We are filing this Prospectus Supplement to
amend the Prior Prospectus to update the maximum amount of shares that we are eligible to sell under our Registration Statement pursuant
to the Sales Agreement under General Instruction I.B.6 of Form S-3. As a result of these limitations and the current public float of our
common stock, and in accordance with the terms of the Sales Agreement, we may offer and sell shares of our common stock having an aggregate
offering price of up to $5,230,000 from time to time through A.G.P. In the event that we may sell additional amounts under the Sales Agreement
in accordance with General Instruction I.B.6, we will file another prospectus supplement prior to making such additional sales. This Prospectus
Supplement amends and/or supplements only those sections of the Prior Prospectus as listed in this Prospectus Supplement, and all other
sections of the Prior Prospectus remain as is.

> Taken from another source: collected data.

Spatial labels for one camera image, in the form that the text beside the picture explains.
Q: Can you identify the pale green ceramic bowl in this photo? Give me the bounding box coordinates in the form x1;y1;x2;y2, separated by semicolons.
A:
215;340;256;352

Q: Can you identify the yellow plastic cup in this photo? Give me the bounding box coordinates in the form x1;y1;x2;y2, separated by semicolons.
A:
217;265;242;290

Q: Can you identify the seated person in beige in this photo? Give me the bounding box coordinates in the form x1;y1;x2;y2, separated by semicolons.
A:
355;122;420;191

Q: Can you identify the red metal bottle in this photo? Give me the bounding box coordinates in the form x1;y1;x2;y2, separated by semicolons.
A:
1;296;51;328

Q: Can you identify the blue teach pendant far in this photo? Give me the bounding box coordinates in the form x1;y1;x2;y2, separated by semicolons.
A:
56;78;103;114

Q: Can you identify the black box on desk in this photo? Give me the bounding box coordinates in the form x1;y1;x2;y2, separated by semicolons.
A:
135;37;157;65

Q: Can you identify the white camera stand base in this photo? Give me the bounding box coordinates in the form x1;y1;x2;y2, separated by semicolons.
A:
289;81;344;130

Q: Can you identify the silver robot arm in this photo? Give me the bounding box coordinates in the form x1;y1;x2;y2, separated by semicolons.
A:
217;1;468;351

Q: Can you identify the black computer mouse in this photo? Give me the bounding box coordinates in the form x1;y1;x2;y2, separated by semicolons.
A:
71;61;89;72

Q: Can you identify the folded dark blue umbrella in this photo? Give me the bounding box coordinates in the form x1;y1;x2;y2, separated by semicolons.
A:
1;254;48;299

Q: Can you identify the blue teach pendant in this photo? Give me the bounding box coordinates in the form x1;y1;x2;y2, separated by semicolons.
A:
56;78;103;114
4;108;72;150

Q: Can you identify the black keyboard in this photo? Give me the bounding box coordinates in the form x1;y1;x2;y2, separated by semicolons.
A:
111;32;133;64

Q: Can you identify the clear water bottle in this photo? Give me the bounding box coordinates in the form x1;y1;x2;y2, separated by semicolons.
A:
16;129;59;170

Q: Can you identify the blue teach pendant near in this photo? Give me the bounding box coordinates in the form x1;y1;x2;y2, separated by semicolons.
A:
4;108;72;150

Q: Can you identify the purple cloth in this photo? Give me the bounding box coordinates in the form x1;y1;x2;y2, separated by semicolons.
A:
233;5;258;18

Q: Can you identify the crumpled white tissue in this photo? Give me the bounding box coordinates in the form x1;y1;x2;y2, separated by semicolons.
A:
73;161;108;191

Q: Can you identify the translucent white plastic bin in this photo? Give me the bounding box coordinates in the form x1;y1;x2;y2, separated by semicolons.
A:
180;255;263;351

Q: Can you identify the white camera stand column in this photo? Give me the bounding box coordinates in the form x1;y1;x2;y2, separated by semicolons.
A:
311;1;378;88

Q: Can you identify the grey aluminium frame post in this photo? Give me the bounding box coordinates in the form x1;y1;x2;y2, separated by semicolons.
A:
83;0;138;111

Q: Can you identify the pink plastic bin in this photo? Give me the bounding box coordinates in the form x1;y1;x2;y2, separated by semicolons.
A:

We are an “emerging growth company”
and “smaller reporting company” as defined under U.S. federal securities laws and are subject to reduced public company reporting
requirements. Our common stock is listed on the Nasdaq Capital Market (“Nasdaq”) under the symbol “LIDR.” The
last sale price of our common stock, as reported on Nasdaq on December 27, 2024, was $2.04 per share.
As of December 27, 2024, the aggregate
market value of our outstanding shares of common stock held by non-affiliates, or public float, was determined to be $23,235,139
based on 12,005,988 shares of common stock outstanding, of which 616,214 are held by non-affiliates, and at a price of
$2.04 per share, the closing price of our common stock on December 27, 2024. In no event will the aggregate market value of
securities sold by us or on our behalf pursuant to General Instruction I.B.6 of Form S-3 during the 12 calendar month period
immediately prior to, and including, the date of any such sale exceed one-third of the aggregate market value of our shares of
common stock held by non-affiliates, so long as the aggregate market value of our common stock held by non-affiliates is less than
$75,000,000. During the prior 12 calendar month period that ends on, and includes, December 27, 2024, we have
sold $5,105,173 of our securities pursuant to General Instruction I.B.6 of Form S-3.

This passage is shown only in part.